Published: October 17, 2023
Adam Bradley outdoors in black t-shirtPhoto by Stephanie Yantz

UCLA College | October 17, 2023

“Hip-Hop America: The Mixtape Exhibit” at the Grammy Museum, which runs through Sept. 4, 2024, celebrates the genre’s 50th anniversary. It is co-curated by Adam Bradley, a UCLA professor of English and African American studies and founding director of the Laboratory for Race and Popular Culture (RAP Lab) at UCLA.

The immersive exhibit explores music, fashion, activism and more to allow visitors to make hands-on connections with the past, present and future of hip-hop culture. Artifacts on display will include the Notorious B.I.G.’s iconic red leather jacket, Chuck D’s handwritten and illustrated lyrics and more, while a “Sonic Playground” will allow visitors to try their hand at DJing, rapping and sampling.

Bradley, a bestselling author and literary scholar who co-edited “The Anthology of Rap,” explores song lyric in popular music as an innovative and influential literary form. Through the RAP Lab, he invites scholars, students and community partners to spark critical conversations about society and politics. The lab is a key player in the UCLA Ralph J. Bunche Center for African American Studies’ campuswide Hip Hop Initiative, which aims to establish UCLA as a center of gravity for hip-hop studies on the West Coast.

“Hip-hop was born in New York, but it also came of age right here in Los Angeles,” Bradley said. “It’s fitting that we’re celebrating this milestone of music and culture among the people and places that helped shape hip hop as we know it.”

Here, he picks one signature recording for each decade since the dawn of the hip-hop era:

1970s  The Sequence, “Funk You Up” (1979) Most people know about the Sugarhill Gang’s “Rapper’s Delight,” the first rap hit. Fewer know about the Sequence, the first female rap group (and the first rap group from the South) signed to a label.

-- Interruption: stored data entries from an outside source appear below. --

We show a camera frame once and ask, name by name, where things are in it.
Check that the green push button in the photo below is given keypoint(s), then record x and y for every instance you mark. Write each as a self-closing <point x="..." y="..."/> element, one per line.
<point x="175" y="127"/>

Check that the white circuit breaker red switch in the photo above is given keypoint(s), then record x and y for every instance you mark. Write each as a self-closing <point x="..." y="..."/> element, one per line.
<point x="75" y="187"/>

1980s  Schoolly D, “P.S.K. (What Does It Mean)” (1986) Schoolly D hailed from West Philadelphia, but his vivid rhymes and spare beats on “P.S.K.” went on to influence the sounds and stories of Los Angeles-based artists from Ice-T to N.W.A.

1990s  Digital Underground, “Same Song” (1991) Digital Underground is best remembered for their novelty hit “The Humpty Dance.” A year later, “Same Song” came out with a guest verse from an artist who would go on to global fame: Tupac Shakur.

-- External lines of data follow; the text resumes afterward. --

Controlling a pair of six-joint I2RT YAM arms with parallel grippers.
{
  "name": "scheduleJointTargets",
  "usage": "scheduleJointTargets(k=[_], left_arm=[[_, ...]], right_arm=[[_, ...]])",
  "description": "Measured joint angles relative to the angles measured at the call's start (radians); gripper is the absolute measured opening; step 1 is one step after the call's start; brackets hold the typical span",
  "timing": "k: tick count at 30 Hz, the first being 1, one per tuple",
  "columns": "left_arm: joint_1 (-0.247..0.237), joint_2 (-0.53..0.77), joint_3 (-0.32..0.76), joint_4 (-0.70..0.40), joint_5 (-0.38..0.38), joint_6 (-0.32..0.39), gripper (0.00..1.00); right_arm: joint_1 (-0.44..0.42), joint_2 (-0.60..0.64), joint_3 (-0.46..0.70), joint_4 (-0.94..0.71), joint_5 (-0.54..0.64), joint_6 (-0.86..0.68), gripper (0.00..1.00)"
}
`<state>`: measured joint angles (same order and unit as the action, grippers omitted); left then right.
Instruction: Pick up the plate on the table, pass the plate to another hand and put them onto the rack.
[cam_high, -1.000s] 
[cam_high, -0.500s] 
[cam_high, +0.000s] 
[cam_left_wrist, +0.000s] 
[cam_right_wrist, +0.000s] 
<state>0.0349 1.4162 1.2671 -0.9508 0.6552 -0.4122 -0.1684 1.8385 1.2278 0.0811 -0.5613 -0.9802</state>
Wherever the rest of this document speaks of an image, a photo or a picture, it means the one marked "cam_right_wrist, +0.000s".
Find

2000s  MF DOOM (recording with Madlib as Madvillain), “Figaro” (2004) The late DOOM is among rap’s most enigmatic figures, almost always appearing in public with his signature mask. His lyrics on “Figaro” are off-beat, funny and razor sharp.

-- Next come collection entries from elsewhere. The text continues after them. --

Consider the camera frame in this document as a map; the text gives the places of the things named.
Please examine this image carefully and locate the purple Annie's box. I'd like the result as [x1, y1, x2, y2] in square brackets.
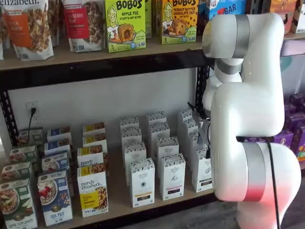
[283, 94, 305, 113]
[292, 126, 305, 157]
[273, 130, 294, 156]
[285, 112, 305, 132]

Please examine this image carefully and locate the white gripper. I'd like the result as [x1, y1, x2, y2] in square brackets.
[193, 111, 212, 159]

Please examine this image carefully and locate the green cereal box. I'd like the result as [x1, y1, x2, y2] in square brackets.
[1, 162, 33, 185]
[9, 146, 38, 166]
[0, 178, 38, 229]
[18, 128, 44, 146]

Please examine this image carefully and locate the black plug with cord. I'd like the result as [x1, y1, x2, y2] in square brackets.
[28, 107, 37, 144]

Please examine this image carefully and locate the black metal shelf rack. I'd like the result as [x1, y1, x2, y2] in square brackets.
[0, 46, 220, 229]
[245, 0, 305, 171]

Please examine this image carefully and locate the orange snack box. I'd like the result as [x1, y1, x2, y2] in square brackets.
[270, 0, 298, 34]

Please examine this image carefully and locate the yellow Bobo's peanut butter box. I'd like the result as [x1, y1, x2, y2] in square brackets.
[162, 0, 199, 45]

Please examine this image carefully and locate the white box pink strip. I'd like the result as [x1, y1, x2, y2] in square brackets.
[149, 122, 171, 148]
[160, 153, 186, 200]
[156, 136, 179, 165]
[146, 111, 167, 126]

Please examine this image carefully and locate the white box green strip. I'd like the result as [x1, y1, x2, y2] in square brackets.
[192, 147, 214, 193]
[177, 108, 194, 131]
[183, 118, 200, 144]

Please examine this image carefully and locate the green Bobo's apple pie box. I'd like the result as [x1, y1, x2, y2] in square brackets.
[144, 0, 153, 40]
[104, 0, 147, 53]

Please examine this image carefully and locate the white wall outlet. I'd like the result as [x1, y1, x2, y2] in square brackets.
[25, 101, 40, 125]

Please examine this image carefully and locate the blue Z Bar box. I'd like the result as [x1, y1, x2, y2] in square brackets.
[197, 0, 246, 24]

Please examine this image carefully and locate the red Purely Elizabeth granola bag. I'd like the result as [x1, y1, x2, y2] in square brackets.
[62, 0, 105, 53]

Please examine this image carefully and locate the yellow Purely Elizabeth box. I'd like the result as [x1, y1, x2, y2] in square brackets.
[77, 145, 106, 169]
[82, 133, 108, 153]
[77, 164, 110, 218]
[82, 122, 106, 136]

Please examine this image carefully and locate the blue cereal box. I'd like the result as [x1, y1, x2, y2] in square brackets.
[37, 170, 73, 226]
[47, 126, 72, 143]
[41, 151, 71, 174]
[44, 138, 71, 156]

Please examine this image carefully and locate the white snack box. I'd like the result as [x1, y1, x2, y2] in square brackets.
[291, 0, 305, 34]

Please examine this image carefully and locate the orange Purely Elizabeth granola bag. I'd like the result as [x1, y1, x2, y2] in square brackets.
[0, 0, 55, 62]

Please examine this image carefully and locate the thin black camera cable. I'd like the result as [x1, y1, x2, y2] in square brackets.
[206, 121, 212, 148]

2010s  Earl Sweatshirt, “Grief” (2015) Earl Sweatshirt has deep Bruin ties (he attended UCLA Lab School and his mother, Cheryl Harris, is a longtime member of the faculty of the law school). On “Grief,” he displays his deep introspection and lyric virtuosity.

2020s  Cordae and Juice WRLD, “Doomsday” (2023) Recorded just before Juice WRLD’s death at age 21 in 2019 but not released until this past summer, “Doomsday” is delightfully old school (the two rappers go back and forth, trading lines and rhymes) and unmistakably new, too.